Mammalian cells use diverse pathways to prevent deleterious consequences during DNA replication, yet the mechanism by which cells survey individual replisomes to detect spontaneous replication impediments at the basal level, and their accumulation during replication stress, remain undefined. Here, we used single-molecule localization microscopy coupled with high-order-correlation image-mining algorithms to quantify the composition of individual replisomes in single cells during unperturbed replication and under replicative stress. We identified a basal-level activity of ATR that monitors and regulates the amounts of RPA at forks during normal replication. Replication-stress amplifies the basal activity through the increased volume of ATR-RPA interaction and diffusion-driven enrichment of ATR at forks. This localized crowding of ATR enhances its collision probability, stimulating the activation of its replication-stress response.

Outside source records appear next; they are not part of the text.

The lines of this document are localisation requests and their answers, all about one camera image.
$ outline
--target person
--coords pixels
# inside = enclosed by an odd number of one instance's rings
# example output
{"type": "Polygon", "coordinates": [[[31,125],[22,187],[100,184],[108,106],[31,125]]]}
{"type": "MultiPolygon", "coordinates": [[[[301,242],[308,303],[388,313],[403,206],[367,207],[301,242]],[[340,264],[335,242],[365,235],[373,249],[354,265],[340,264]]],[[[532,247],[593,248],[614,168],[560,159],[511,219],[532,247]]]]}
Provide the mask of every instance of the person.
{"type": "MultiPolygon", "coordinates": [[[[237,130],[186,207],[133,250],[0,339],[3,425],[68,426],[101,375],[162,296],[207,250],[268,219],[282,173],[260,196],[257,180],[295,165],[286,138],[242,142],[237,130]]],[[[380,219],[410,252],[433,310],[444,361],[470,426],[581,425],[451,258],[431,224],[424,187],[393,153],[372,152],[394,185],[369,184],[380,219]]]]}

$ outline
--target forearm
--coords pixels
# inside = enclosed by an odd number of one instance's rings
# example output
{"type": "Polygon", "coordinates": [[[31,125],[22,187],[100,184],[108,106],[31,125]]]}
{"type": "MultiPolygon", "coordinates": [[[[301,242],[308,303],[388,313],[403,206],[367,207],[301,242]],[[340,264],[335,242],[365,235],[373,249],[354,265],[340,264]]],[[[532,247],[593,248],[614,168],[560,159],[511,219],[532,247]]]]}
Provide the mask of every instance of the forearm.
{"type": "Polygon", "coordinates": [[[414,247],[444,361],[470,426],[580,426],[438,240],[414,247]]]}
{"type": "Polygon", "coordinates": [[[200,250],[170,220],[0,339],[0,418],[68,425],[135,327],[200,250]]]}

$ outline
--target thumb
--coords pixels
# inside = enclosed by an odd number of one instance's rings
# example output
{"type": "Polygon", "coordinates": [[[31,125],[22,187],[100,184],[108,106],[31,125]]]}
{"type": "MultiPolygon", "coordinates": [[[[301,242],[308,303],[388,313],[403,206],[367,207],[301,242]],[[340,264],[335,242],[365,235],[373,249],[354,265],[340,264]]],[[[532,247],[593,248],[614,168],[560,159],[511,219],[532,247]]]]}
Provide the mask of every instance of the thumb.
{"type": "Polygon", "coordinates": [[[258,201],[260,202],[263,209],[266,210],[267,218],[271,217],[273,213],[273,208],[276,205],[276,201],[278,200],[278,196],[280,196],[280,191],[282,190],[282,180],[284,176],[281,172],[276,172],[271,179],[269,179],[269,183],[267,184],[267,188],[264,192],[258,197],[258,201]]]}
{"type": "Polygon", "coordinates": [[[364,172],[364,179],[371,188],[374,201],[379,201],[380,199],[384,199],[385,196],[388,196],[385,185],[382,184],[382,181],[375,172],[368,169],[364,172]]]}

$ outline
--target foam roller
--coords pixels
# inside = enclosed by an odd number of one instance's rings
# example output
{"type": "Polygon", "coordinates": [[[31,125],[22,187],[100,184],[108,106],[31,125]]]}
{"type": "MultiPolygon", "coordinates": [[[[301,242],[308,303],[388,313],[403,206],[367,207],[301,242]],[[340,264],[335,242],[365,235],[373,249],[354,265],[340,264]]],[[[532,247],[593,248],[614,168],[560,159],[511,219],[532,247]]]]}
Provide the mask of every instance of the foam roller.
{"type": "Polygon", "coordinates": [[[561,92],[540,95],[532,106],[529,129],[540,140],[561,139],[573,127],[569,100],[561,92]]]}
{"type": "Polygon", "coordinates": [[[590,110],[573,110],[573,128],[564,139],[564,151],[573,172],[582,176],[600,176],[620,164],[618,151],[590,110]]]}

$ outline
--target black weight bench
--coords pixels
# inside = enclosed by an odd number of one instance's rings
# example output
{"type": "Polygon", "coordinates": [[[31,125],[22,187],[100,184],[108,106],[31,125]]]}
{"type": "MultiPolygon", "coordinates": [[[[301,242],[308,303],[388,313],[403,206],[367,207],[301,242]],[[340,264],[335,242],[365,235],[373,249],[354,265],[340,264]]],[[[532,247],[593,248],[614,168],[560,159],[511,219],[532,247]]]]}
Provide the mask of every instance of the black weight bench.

Finally, we provide a computational model describing how the basal activity of ATR is amplified to produce its canonical replication stress response.

哺乳动物细胞使用多种途径来防止 DNA 复制过程中的有害后果，但细胞调查个体复制体以检测基础水平的自发复制障碍及其在复制压力期间的积累的机制仍未确定。在这里，我们使用单分子定位显微镜和高阶相关图像挖掘算法来量化在不受干扰的复制过程中和复制压力下单个细胞中单个复制体的组成。我们确定了 ATR 的基础水平活动，该活动在正常复制期间监控和调节叉处的 RPA 量。复制应力通过增加 ATR-RPA 相互作用的体积和扩散驱动的 ATR 在叉处的富集来放大基础活动。ATR 的这种局部拥挤提高了它的碰撞概率，刺激了它的复制应激反应的激活。最后，我们提供了一个计算模型，描述了 ATR 的基础活性如何被放大以产生其典型的复制应激反应。